Table 3: Efficacy Results in Study 2
| Clinical Response | 9 mcg/kg/day | 18 mcg/kg/day |
| Complete Response 95% Confidence Interval | 9% (3/35) (2%, 23%) | 11% (4/36) (3%, 26%) |
| Partial Response 95% Confidence Interval | 14% (5/35) (9%, 30%) | 25% (9/36) (12%, 42%) |
| Overall Response 95% Confidence Interval | 23% (8/35) (10%, 40%) | 36% (13/36) (21%, 54%) |
Discuss the following with patients prior to and during treatment with Ontak.
Inform patients of the signs and symptoms of infusion reactions. Advise patients to contact their healthcare provider immediately for signs or symptoms of infusion reactions [see WARNINGS AND PRECAUTIONS].
Inform patients of the signs and symptoms of capillary leak syndrome. Advise patients to contact their healthcare provider immediately for signs and symptoms of capillary leak syndrome [see WARNINGS AND PRECAUTIONS].
Advise patients to inform their healthcare provider if they experience visual changes [see WARNINGS AND PRECAUTIONS].
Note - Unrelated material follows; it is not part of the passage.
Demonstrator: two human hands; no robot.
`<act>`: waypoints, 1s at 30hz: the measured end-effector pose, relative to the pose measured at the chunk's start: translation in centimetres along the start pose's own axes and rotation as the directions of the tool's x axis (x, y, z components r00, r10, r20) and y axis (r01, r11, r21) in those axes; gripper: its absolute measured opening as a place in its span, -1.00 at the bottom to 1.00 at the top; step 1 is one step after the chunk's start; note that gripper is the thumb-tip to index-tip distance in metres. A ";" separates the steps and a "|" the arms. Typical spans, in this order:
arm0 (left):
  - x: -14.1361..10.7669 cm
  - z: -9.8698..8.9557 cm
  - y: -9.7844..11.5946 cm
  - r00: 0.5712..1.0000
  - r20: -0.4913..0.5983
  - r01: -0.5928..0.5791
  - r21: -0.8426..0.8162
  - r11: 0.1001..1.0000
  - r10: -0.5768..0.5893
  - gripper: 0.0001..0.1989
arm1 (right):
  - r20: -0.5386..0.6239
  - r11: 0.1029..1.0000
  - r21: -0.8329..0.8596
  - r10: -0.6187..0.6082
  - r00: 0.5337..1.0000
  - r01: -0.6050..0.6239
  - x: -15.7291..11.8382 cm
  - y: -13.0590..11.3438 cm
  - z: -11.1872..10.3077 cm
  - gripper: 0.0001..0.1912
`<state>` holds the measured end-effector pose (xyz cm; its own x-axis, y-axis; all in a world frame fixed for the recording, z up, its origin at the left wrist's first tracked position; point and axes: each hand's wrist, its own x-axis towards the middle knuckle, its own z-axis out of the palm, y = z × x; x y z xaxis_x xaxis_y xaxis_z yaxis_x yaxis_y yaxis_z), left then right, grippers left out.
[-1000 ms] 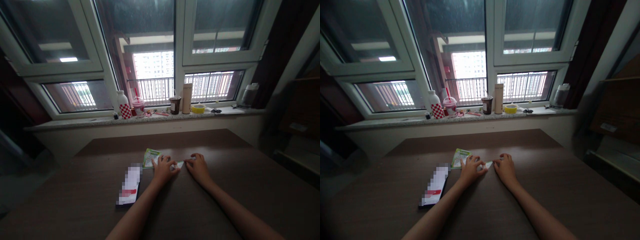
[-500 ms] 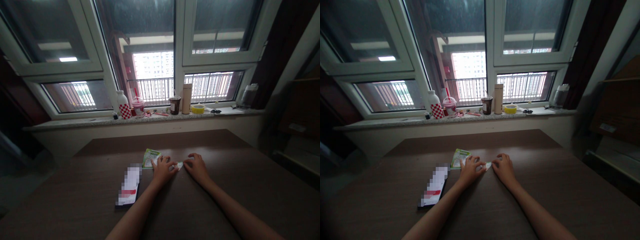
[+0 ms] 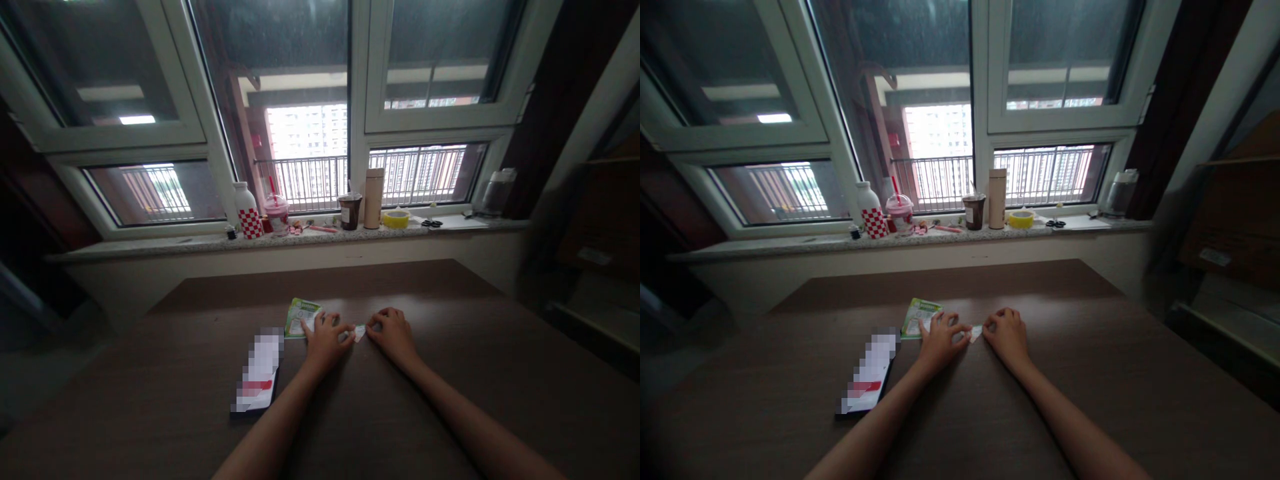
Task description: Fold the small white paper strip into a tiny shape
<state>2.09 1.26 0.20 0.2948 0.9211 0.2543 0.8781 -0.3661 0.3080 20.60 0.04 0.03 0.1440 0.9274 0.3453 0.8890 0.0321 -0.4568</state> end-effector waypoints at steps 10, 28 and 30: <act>0.0 0.2 0.0 1.000 -0.018 0.010 -0.031 0.999 -0.010 -0.77 | 0.018 0.999 0.040 -0.032 0.999 0.031 -0.3 0.1 0.0 -0.83; 0.0 -0.1 0.1 1.000 0.002 0.020 -0.015 1.000 -0.020 -0.76 | 0.037 0.996 0.000 -0.092 0.995 0.092 -1.0 0.1 0.4 -0.55; 0.0 -0.1 0.2 1.000 0.004 0.019 -0.014 1.000 -0.019 -0.76 | 0.031 0.996 0.020 -0.091 0.995 0.090 -0.9 0.3 0.6 -0.53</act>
Inform pregnant women and females of reproductive potential of the potential risk to a fetus. Advise females to inform their healthcare provider of a known or suspected pregnancy [see Use In Specific Populations].
Advise female patients of reproductive potential to use effective contraception during treatment with Ontak and for 7 days after the final dose [see Use In Specific Populations].
Advise women not to breastfeed during treatment with Ontak and for 7 days after the final dose [see Use In Specific Populations].